• _Your goal_
Of the records that follow, copy only the lines from the line containing "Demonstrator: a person" to the line containing "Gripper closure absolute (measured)", both included, exactly as written.

• _Data for review_

....

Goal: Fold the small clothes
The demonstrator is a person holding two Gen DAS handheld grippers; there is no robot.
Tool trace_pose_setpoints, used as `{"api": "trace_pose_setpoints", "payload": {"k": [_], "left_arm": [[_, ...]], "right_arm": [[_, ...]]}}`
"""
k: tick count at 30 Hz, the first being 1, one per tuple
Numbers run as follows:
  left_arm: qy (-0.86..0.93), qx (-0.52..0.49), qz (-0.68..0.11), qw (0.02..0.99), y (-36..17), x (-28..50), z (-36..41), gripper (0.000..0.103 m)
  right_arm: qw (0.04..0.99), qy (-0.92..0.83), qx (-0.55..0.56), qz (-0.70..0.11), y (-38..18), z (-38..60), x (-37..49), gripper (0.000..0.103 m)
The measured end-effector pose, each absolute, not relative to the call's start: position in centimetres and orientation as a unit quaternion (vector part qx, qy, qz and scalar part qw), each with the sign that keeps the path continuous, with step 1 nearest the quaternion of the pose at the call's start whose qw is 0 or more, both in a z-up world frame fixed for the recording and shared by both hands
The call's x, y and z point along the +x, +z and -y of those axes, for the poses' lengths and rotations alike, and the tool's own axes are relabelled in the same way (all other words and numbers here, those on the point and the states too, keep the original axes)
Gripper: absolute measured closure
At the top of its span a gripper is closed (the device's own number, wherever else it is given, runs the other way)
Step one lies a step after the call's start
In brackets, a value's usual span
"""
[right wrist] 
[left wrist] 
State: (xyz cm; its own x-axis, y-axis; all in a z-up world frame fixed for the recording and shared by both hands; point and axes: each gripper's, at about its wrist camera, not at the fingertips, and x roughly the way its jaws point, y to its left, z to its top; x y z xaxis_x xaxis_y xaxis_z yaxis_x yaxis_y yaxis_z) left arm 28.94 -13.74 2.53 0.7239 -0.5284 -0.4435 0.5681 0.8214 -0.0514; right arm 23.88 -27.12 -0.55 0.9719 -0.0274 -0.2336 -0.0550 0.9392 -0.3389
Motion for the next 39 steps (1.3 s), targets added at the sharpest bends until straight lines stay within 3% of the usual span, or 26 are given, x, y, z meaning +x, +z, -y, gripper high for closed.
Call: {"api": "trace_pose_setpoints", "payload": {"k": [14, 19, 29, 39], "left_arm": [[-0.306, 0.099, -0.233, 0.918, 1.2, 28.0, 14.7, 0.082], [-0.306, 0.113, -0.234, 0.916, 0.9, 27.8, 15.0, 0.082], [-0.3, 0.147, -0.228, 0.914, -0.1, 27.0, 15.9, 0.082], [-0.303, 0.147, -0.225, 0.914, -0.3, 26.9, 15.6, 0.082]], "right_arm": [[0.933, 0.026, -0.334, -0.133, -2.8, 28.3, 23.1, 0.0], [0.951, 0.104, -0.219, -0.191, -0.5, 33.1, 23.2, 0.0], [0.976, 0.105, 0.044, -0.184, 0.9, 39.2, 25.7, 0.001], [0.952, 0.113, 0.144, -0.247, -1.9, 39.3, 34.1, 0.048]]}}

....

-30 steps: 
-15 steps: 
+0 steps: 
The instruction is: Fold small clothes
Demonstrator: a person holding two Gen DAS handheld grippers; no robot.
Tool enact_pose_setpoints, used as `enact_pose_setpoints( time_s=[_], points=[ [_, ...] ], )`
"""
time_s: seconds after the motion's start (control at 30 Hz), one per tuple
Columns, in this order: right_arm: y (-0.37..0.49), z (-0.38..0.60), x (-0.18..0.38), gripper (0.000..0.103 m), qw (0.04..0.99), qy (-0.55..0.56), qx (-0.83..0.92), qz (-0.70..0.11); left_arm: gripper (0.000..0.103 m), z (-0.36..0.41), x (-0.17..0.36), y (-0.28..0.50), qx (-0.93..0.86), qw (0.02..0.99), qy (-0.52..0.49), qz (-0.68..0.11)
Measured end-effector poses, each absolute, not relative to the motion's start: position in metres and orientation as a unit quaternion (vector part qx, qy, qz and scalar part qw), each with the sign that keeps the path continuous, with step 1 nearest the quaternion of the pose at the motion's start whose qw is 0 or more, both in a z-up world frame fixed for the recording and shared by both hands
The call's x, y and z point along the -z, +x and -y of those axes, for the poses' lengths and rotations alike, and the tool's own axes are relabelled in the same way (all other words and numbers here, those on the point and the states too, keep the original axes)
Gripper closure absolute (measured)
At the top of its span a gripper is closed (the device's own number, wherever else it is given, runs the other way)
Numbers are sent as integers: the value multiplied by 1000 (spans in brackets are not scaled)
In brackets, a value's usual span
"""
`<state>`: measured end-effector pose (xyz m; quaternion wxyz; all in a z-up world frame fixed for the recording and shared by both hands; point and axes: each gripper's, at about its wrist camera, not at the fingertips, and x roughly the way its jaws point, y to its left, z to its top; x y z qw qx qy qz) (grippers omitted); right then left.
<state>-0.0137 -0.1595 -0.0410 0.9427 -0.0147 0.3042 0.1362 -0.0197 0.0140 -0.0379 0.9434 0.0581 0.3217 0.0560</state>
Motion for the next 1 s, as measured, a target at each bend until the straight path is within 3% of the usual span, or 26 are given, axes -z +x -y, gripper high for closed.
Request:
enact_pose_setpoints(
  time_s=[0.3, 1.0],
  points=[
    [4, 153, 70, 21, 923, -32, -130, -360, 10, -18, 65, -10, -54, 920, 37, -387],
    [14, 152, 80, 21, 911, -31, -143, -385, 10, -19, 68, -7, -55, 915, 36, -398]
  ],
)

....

• _Completed exercise_
Demonstrator: a person holding two Gen DAS handheld grippers; no robot.
Tool enact_pose_setpoints, used as `enact_pose_setpoints( time_s=[_], points=[ [_, ...] ], )`
"""
time_s: seconds after the motion's start (control at 30 Hz), one per tuple
Columns, in this order: right_arm: y (-0.37..0.49), z (-0.38..0.60), x (-0.18..0.38), gripper (0.000..0.103 m), qw (0.04..0.99), qy (-0.55..0.56), qx (-0.83..0.92), qz (-0.70..0.11); left_arm: gripper (0.000..0.103 m), z (-0.36..0.41), x (-0.17..0.36), y (-0.28..0.50), qx (-0.93..0.86), qw (0.02..0.99), qy (-0.52..0.49), qz (-0.68..0.11)
Measured end-effector poses, each absolute, not relative to the motion's start: position in metres and orientation as a unit quaternion (vector part qx, qy, qz and scalar part qw), each with the sign that keeps the path continuous, with step 1 nearest the quaternion of the pose at the motion's start whose qw is 0 or more, both in a z-up world frame fixed for the recording and shared by both hands
The call's x, y and z point along the -z, +x and -y of those axes, for the poses' lengths and rotations alike, and the tool's own axes are relabelled in the same way (all other words and numbers here, those on the point and the states too, keep the original axes)
Gripper closure absolute (measured)

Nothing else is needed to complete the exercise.